The Running Man
by Stephen King
In 2025, the world's economy is in shambles and America has become a totalitarian dystopia. 28-year-old Ben Richards, an impoverished resident of the fictional Co-Op City, is unable to find work, having been blacklisted from his trade. His gravely ill daughter Cathy needs medicine, and his wife Sheila has resorted to prostitution to bring in money for the family. In desperation, Richards turns to the Games Network, a government-operated television station that runs violent game shows. After rigorous physical and mental testing, Richards is selected to appear on The Running Man, the Network's most popular, lucrative, and dangerous program. He meets with Dan Killian, the executive producer of the program, who describes the challenges he will face once the game begins. He also meets Fred Victor, the director of the show, and Bobby Thompson, the emcee and host.
The contestant is declared an enemy of the state and released with a 12-hour head start before the Hunters, an elite team of Network-employed hitmen, are sent out to kill him. The contestant earns $100 per hour that he stays alive and avoids capture, an additional $100 for each law enforcement officer or Hunter he kills, and a grand prize of $1 billion if he survives for 30 days. Viewers can receive cash rewards for informing the Network of the runner's whereabouts. The runner is given $4,800 and a pocket video camera before he leaves the studio. He can travel anywhere in the world, and each day he must videotape two messages and mail them back to the studio for broadcasting. If he neglects to send the messages, he will be held in default of his Games contract and stop accumulating prize money, but will continue to be hunted indefinitely. Killian states that no contestant has survived long enough to claim the grand prize, nor does he expect anyone to ever do so. Richards simply hopes that he will last long enough to secure his family's future with his prize money.
As the game begins, Richards obtains a disguise and false identification records, traveling first to New York City and then Boston. In Boston, he is tracked down by the Hunters and only narrowly escapes, setting off an explosion in the basement of a YMCA building that kills five police officers. He sneaks away through a sewer pipe and emerges in the city's impoverished ghetto, where he takes shelter with gang member Bradley Throckmorton and his family. Richards learns from Bradley that the air is severely polluted and that the city's poor have become a permanent underclass. Bradley also says that the Network exists only as a propaganda machine to pacify and distract the public. Richards tries to incorporate this information into his video messages, but finds that the Network dubs over his voice with obscenities and threats during the broadcast.
Bradley smuggles Richards past a government checkpoint to carjacks a woman named Amelia Williams and takes her hostage. Alerting the media to his presence, he makes his way to an airport in Derry. The police confront Richards, but he bluffs his way onto a plane past both them and the lead Hunter, Evan McCone, by pretending to be carrying an explosive charge powerful enough to destroy the entire facility. By this time, Richards has broken the Running Man survival record of eight days and five hours.
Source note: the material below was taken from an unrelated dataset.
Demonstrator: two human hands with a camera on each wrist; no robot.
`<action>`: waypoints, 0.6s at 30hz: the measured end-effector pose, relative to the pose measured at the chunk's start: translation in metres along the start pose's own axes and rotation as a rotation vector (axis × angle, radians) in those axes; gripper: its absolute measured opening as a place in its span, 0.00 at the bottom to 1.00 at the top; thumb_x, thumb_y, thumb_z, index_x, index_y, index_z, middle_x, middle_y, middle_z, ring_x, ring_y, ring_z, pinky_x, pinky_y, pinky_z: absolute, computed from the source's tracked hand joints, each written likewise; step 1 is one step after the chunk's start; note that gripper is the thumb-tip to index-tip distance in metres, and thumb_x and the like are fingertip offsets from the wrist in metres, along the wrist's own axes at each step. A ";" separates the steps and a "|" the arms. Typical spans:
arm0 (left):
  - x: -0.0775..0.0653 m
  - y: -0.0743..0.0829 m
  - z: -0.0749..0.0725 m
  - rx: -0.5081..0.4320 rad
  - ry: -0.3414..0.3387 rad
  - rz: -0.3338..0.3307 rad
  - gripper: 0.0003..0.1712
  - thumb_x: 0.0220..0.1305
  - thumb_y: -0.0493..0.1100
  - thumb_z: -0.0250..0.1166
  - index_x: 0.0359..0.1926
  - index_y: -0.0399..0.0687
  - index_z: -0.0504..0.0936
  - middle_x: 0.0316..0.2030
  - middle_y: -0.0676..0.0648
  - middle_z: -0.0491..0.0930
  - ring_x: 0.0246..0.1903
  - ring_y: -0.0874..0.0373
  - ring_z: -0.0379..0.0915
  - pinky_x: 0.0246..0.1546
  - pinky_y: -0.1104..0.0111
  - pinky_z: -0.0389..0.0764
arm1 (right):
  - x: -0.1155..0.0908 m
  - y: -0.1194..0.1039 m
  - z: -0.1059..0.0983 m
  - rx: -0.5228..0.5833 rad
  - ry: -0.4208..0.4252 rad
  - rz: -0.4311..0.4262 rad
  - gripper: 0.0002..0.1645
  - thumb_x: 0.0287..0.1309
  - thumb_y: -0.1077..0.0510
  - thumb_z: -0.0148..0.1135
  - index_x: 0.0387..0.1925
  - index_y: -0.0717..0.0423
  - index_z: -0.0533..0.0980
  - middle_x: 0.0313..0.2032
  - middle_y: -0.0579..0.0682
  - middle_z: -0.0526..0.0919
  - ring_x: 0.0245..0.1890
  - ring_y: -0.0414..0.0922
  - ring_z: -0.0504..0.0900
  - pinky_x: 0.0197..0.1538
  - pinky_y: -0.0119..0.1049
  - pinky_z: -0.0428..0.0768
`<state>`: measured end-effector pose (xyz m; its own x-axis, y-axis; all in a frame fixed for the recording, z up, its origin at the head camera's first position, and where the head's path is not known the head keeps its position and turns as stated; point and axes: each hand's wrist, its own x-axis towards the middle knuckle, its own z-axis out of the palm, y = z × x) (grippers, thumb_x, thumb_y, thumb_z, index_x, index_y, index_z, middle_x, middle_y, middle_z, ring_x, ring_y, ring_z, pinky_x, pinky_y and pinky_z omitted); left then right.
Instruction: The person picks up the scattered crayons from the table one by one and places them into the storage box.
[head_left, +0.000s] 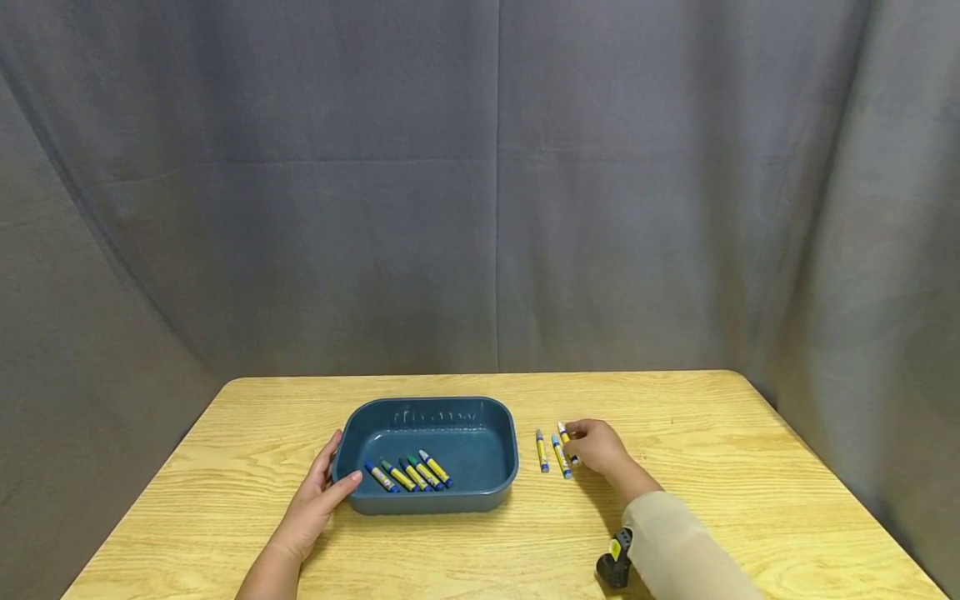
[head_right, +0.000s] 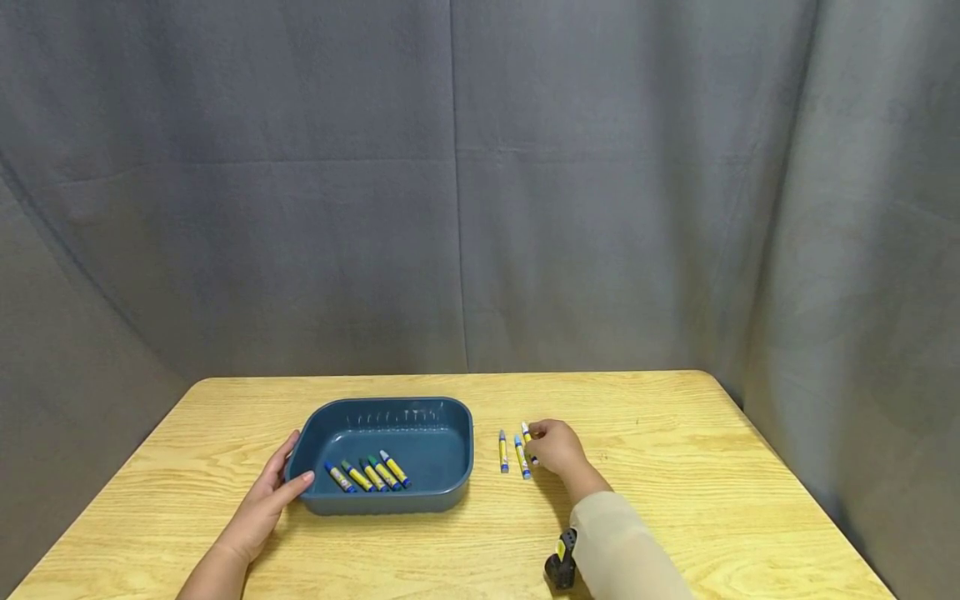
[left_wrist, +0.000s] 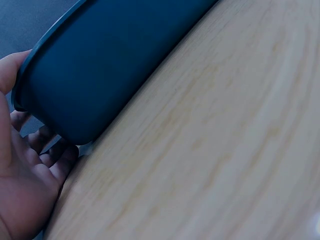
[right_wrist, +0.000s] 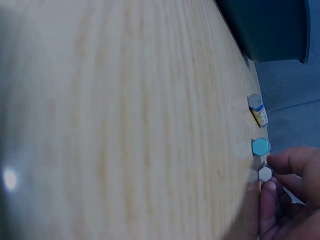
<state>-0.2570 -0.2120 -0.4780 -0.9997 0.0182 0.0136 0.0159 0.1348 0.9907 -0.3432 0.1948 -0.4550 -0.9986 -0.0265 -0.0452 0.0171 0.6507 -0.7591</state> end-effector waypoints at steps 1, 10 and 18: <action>0.000 0.000 0.000 0.001 0.000 0.000 0.45 0.70 0.43 0.56 0.79 0.52 0.40 0.76 0.34 0.48 0.74 0.39 0.46 0.47 0.91 0.62 | 0.000 0.000 0.000 -0.005 -0.001 0.000 0.25 0.57 0.65 0.62 0.56 0.71 0.75 0.52 0.67 0.79 0.46 0.53 0.78 0.38 0.35 0.78; -0.001 0.000 0.000 -0.005 -0.006 0.003 0.46 0.70 0.43 0.57 0.79 0.52 0.39 0.76 0.34 0.48 0.74 0.39 0.46 0.48 0.91 0.62 | -0.001 -0.003 -0.001 0.004 0.002 0.010 0.23 0.60 0.67 0.56 0.57 0.72 0.75 0.50 0.67 0.79 0.30 0.43 0.76 0.29 0.31 0.76; -0.001 0.000 0.000 -0.010 -0.006 0.006 0.46 0.70 0.43 0.57 0.79 0.53 0.39 0.76 0.35 0.48 0.74 0.40 0.47 0.48 0.91 0.62 | -0.001 -0.001 -0.005 0.085 -0.011 0.027 0.23 0.62 0.66 0.55 0.58 0.70 0.74 0.50 0.65 0.78 0.34 0.45 0.76 0.33 0.33 0.76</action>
<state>-0.2565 -0.2120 -0.4782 -0.9995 0.0250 0.0191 0.0221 0.1244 0.9920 -0.3429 0.1977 -0.4508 -0.9972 -0.0188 -0.0730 0.0483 0.5844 -0.8100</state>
Richards takes McCone and Amelia as hostages and has the plane fly low over populated areas to avoid being shot down by a surface-to-air missile. However, Killian calls Richards aboard the plane and reveals that he knows Richards has no explosives, as the plane's security system would have detected them. To Richards' surprise, Killian offers him a chance to replace McCone as lead Hunter. Richards is hesitant to take the offer, worried that his family will become a target. Killian then informs him that Sheila and Cathy (as well as everyone else in their neighborhood) were murdered by an angry mob over ten days earlier, before Richards even first appeared on the show, and gives him some time to make his decision. Richards falls asleep and dreams of his murdered family and a gruesome crime scene. With nothing left to lose, he calls Killian back and accepts the offer. After the contact has been severed, he kills the flight crew and McCone, but suffers a mortal gunshot wound from the latter. Richards allows Amelia to jump off the plane with a parachute, and then uses his last strength to override the autopilot and fly toward the skyscraper serving as the headquarters of the Games Network.
The book ends with the plane crashing into the tower, resulting in the deaths of Richards and Killian. The novel closes with the description, "The explosion was tremendous, lighting up the night like the wrath of God, and it rained fire twenty blocks away."